* About this exercise
All lines holding the word "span" are to be copied from the records beneath.

* Data provided
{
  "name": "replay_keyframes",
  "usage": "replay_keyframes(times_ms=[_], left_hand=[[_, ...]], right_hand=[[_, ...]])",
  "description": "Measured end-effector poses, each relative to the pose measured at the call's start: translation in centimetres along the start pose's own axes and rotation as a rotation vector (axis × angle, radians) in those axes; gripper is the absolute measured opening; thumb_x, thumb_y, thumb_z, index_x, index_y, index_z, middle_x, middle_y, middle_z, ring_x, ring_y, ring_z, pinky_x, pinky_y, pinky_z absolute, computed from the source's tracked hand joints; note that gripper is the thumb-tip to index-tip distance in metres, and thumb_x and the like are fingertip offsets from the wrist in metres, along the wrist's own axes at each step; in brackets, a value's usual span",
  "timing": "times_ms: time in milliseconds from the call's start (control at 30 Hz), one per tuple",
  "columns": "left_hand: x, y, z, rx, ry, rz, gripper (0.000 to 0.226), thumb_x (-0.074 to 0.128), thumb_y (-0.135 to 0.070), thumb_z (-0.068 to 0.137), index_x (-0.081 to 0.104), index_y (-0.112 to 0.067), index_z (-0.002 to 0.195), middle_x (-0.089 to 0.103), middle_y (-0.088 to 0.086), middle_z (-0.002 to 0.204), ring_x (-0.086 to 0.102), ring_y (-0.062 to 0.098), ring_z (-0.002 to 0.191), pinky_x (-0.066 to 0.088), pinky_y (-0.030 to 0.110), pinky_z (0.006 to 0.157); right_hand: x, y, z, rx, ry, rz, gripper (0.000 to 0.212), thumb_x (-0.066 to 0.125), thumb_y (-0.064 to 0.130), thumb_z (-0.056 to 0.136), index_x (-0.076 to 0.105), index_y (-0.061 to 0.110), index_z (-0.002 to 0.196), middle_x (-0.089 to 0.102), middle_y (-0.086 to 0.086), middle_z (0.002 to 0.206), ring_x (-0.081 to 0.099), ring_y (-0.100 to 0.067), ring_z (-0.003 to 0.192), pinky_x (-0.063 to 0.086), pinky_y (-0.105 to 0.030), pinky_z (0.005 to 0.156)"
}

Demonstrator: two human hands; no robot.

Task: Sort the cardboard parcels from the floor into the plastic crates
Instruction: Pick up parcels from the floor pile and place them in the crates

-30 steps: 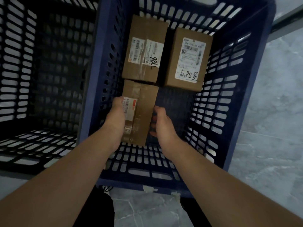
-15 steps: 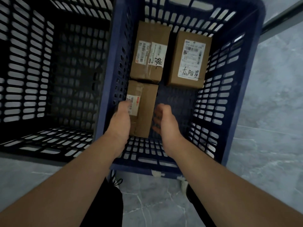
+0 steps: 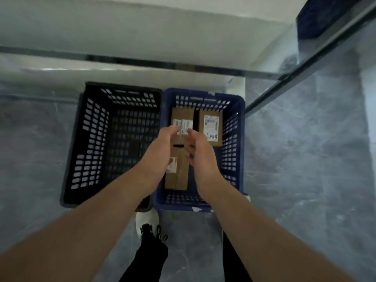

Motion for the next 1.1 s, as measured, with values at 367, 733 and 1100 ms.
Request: replay_keyframes(times_ms=[367, 733, 1100], left_hand=[[-3.5, -17.2, -17.9, 0.239, 0.049, -0.058, 0.037, 0.035, -0.044, 0.107, 0.063, -0.03, 0.127, 0.07, -0.019, 0.117, 0.063, -0.003, 0.113, 0.045, 0.015, 0.097], [-7.0, -31.9, -36.8, 0.544, -0.014, -0.167, 0.045, 0.032, -0.046, 0.107, 0.054, -0.034, 0.144, 0.045, -0.01, 0.156, 0.039, 0.022, 0.145, 0.021, 0.046, 0.125], [-8.5, -37.9, -54.4, 0.833, -0.227, -0.224, 0.048, 0.027, -0.052, 0.107, 0.055, -0.037, 0.143, 0.045, -0.01, 0.157, 0.04, 0.027, 0.145, 0.025, 0.052, 0.123]], right_hand=[[5.0, 16.5, -18.7, -0.234, -0.064, 0.147, 0.038, 0.047, 0.037, 0.114, 0.064, 0.025, 0.146, 0.066, 0.002, 0.142, 0.062, -0.015, 0.13, 0.051, -0.035, 0.11], [5.7, 31.3, -37.1, -0.567, -0.076, 0.115, 0.042, 0.044, 0.039, 0.113, 0.062, 0.025, 0.149, 0.063, 0.002, 0.147, 0.057, -0.018, 0.137, 0.045, -0.043, 0.121], [4.7, 40.4, -53.0, -0.832, 0.176, -0.064, 0.045, 0.037, 0.037, 0.114, 0.061, 0.024, 0.15, 0.059, 0.0, 0.154, 0.055, -0.021, 0.141, 0.043, -0.046, 0.123]])
Point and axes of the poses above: each hand's wrist, its own z-axis towards the middle knuckle, its own x-axis out of the palm, y = z × x, the point moved 2 cm from there along z, towards the middle knuckle
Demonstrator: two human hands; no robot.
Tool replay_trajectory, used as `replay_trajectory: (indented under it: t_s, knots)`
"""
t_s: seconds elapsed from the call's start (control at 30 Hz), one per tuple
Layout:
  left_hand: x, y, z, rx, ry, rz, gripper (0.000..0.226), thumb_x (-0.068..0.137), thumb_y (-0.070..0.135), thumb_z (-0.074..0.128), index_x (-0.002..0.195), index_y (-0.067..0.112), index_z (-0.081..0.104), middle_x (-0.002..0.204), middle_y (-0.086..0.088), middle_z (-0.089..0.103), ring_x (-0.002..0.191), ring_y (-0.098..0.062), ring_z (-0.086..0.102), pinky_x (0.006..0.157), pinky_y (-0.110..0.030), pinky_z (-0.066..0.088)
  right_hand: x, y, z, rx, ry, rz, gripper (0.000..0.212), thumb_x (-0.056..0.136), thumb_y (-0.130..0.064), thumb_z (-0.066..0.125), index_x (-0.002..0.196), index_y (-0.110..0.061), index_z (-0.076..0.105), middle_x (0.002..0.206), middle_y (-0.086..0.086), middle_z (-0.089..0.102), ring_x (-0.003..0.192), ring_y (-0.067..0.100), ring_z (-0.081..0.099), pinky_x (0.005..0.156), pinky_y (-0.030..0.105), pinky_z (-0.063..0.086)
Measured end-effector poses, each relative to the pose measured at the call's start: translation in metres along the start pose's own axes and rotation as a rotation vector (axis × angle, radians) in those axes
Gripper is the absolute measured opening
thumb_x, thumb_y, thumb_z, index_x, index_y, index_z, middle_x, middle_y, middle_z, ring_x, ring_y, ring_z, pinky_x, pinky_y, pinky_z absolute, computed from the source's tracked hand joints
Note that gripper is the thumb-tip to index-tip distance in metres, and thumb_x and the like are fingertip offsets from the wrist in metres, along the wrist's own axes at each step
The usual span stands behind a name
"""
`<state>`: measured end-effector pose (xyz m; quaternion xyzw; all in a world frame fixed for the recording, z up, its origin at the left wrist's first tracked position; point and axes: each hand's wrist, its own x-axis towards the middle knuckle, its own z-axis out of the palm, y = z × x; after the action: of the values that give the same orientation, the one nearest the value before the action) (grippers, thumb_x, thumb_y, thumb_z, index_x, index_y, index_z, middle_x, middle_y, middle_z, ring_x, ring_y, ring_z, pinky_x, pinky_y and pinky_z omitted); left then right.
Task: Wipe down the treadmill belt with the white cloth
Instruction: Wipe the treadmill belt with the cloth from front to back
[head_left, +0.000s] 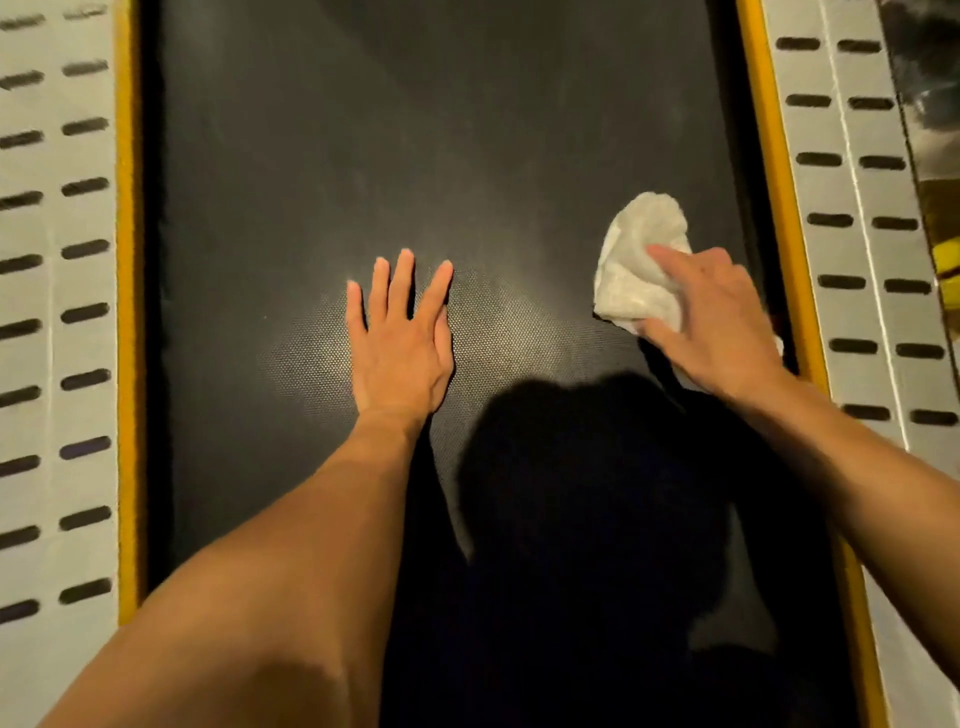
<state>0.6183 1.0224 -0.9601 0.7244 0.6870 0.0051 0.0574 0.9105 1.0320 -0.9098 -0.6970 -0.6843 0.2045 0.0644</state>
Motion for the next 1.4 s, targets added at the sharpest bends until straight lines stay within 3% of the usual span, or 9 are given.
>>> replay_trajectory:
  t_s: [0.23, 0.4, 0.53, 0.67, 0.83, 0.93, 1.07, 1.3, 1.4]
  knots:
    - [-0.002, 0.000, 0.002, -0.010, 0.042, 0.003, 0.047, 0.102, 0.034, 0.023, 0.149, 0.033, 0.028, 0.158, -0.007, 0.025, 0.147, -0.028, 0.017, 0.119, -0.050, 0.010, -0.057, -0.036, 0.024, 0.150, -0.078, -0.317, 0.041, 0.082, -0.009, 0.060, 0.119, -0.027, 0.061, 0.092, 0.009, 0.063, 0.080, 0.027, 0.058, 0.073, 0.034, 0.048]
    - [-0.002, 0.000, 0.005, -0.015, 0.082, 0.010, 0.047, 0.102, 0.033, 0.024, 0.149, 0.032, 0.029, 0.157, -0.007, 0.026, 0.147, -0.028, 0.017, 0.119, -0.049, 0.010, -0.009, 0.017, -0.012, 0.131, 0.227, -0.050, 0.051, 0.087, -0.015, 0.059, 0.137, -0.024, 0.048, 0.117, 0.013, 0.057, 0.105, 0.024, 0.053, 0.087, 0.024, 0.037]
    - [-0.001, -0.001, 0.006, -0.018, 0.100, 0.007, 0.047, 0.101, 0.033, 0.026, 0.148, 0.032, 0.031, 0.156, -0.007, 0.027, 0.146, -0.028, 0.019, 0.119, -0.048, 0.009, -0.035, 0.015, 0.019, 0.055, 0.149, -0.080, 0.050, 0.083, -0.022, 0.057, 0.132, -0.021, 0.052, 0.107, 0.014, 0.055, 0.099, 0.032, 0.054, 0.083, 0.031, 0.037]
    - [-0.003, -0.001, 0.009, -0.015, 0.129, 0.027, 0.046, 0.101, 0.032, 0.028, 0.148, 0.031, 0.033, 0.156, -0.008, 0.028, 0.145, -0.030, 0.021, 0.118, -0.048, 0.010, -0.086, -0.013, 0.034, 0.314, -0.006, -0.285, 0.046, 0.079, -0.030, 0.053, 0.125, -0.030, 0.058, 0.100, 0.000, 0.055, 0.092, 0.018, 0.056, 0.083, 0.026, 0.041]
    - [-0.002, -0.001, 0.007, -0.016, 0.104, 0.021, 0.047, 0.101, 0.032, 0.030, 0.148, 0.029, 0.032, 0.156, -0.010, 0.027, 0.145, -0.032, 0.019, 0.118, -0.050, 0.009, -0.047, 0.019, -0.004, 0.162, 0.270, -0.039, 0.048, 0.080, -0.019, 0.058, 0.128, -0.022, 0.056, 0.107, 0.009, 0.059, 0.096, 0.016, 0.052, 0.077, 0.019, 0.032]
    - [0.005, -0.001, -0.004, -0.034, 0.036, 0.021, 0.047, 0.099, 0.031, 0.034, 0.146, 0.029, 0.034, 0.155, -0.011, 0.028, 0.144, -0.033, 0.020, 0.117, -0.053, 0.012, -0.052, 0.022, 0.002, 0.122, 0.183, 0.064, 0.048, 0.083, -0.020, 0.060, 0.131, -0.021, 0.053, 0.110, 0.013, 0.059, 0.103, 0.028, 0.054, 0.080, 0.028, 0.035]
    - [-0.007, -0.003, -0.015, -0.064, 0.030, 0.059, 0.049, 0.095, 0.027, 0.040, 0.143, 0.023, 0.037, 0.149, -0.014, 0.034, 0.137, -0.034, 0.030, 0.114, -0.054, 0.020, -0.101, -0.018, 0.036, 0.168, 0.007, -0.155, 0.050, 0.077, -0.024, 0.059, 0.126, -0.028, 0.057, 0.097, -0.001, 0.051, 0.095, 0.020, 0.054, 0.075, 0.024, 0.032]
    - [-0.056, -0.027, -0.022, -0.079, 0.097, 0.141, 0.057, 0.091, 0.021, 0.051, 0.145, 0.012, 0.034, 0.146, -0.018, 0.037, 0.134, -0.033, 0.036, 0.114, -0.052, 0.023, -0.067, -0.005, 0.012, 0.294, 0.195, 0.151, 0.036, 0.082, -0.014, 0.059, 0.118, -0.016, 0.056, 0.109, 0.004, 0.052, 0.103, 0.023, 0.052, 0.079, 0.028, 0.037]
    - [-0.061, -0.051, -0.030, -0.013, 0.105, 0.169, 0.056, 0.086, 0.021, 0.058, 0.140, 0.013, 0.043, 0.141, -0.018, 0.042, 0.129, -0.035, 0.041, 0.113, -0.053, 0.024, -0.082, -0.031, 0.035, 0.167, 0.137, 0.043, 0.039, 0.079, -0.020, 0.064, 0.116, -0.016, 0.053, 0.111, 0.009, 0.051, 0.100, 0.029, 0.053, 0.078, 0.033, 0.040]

* Result below
  "description": "Measured end-effector poses, each relative to the pose measured at the call's start: translation in centimetres along the start pose's own axes and rotation as a rotation vector (axis × angle, radians) in those axes; gripper is the absolute measured opening; thumb_x, thumb_y, thumb_z, index_x, index_y, index_z, middle_x, middle_y, middle_z, ring_x, ring_y, ring_z, pinky_x, pinky_y, pinky_z absolute, computed from the source's tracked hand joints; note that gripper is the thumb-tip to index-tip distance in metres, and thumb_x and the like are fingertip offsets from the wrist in metres, along the wrist's own axes at each step; in brackets, a value's usual span",
The usual span stands behind a name
Motion for the next 1.4 s, targets added at the sharpest bends until straight lines stay within 3% of the usual span, or 9 are given.

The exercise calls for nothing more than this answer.